The number of lines with the string "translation" in the listing below is all that should be reported.

§ **INFORMATION PROVIDED**
========================

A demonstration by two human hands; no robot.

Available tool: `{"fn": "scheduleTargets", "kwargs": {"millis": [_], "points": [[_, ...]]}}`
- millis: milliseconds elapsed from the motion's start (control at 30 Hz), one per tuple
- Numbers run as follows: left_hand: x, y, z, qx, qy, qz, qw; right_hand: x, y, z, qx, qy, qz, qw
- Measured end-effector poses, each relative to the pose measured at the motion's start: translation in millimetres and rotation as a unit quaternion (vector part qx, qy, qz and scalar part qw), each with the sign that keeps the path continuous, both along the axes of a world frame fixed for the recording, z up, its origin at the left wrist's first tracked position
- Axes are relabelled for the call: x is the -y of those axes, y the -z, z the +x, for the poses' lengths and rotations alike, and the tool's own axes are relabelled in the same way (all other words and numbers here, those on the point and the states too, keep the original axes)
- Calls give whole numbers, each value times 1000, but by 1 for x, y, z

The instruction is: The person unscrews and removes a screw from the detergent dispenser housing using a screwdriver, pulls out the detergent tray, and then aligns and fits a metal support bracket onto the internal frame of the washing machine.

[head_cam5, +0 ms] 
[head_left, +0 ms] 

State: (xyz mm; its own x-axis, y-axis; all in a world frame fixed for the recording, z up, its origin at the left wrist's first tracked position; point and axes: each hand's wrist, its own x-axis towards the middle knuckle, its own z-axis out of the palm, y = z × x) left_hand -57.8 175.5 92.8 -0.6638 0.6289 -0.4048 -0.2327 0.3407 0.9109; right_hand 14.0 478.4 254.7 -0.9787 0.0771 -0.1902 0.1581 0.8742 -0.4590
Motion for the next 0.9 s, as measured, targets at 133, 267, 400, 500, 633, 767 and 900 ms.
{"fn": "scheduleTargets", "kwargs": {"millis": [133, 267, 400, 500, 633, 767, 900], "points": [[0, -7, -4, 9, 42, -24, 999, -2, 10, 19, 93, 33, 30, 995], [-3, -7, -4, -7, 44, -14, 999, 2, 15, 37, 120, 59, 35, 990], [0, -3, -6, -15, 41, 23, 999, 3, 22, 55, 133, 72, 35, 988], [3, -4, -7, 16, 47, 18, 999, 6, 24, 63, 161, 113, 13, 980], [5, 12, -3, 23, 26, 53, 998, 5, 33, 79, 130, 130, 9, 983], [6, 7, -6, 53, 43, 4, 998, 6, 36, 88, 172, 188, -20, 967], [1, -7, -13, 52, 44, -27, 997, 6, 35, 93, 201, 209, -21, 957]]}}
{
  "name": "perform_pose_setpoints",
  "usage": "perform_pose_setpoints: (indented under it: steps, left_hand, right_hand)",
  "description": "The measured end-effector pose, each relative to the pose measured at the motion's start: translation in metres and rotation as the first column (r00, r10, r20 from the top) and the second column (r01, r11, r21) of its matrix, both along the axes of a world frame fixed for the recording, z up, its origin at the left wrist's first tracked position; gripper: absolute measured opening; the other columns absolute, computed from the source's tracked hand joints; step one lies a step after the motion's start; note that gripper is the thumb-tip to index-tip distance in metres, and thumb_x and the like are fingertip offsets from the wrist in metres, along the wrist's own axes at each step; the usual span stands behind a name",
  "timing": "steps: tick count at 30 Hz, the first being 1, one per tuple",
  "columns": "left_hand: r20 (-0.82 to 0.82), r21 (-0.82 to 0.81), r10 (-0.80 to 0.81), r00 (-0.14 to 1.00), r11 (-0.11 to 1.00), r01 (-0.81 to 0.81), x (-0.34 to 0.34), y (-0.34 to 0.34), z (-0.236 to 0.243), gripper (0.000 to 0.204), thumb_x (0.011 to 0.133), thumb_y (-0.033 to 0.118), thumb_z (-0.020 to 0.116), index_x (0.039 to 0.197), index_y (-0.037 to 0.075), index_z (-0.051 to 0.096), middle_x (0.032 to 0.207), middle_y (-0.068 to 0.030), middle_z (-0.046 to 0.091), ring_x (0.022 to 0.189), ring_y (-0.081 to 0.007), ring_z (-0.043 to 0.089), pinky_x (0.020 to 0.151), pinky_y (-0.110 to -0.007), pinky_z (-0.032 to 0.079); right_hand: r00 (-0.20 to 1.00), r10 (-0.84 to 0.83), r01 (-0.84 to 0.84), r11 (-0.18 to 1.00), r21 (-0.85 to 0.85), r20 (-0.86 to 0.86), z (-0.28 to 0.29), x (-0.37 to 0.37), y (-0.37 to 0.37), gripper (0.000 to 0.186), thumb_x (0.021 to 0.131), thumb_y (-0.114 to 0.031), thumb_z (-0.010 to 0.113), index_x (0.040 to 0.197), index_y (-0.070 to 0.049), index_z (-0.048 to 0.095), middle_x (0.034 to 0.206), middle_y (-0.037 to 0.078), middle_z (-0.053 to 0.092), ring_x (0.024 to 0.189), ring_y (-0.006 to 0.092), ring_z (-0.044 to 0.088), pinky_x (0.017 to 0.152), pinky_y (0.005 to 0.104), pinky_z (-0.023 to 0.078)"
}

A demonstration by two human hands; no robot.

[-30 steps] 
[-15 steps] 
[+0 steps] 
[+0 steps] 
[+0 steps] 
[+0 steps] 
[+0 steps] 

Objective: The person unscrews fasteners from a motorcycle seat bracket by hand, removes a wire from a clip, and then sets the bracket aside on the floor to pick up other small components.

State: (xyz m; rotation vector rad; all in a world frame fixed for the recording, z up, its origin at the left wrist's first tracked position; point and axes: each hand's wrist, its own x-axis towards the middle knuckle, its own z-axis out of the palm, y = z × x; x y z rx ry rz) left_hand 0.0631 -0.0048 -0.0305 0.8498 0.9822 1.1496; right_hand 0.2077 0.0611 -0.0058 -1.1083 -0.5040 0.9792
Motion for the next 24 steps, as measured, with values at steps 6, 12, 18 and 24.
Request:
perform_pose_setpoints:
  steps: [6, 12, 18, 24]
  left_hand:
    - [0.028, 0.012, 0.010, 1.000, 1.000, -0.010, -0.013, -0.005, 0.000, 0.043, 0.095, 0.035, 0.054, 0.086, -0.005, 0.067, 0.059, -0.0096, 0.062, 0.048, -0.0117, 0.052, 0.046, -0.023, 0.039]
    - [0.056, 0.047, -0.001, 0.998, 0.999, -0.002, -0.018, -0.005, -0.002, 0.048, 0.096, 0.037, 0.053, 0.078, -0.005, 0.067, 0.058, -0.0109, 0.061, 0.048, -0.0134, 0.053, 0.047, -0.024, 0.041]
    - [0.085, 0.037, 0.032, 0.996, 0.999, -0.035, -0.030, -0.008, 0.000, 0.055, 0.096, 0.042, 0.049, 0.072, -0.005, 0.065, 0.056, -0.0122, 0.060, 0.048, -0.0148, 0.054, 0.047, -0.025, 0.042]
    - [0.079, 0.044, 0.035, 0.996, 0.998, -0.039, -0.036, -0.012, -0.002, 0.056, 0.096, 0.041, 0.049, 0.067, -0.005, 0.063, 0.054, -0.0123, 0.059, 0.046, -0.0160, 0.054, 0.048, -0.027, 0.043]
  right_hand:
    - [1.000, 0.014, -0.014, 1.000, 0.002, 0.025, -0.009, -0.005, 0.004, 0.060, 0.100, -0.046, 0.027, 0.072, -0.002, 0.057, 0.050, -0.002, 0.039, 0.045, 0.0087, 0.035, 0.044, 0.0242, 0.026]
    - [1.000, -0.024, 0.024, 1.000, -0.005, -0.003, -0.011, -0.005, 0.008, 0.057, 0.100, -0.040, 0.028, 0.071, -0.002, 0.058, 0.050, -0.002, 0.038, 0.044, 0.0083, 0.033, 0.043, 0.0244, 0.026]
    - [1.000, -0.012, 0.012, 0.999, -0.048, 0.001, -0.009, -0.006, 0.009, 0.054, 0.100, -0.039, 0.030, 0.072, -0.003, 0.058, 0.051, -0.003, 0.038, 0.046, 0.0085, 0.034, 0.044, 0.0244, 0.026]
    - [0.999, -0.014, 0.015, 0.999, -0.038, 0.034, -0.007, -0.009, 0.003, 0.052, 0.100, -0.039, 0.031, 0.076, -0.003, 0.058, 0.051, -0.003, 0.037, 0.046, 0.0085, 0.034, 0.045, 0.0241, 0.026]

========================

§ **OUTPUT FOR THIS TASK**
2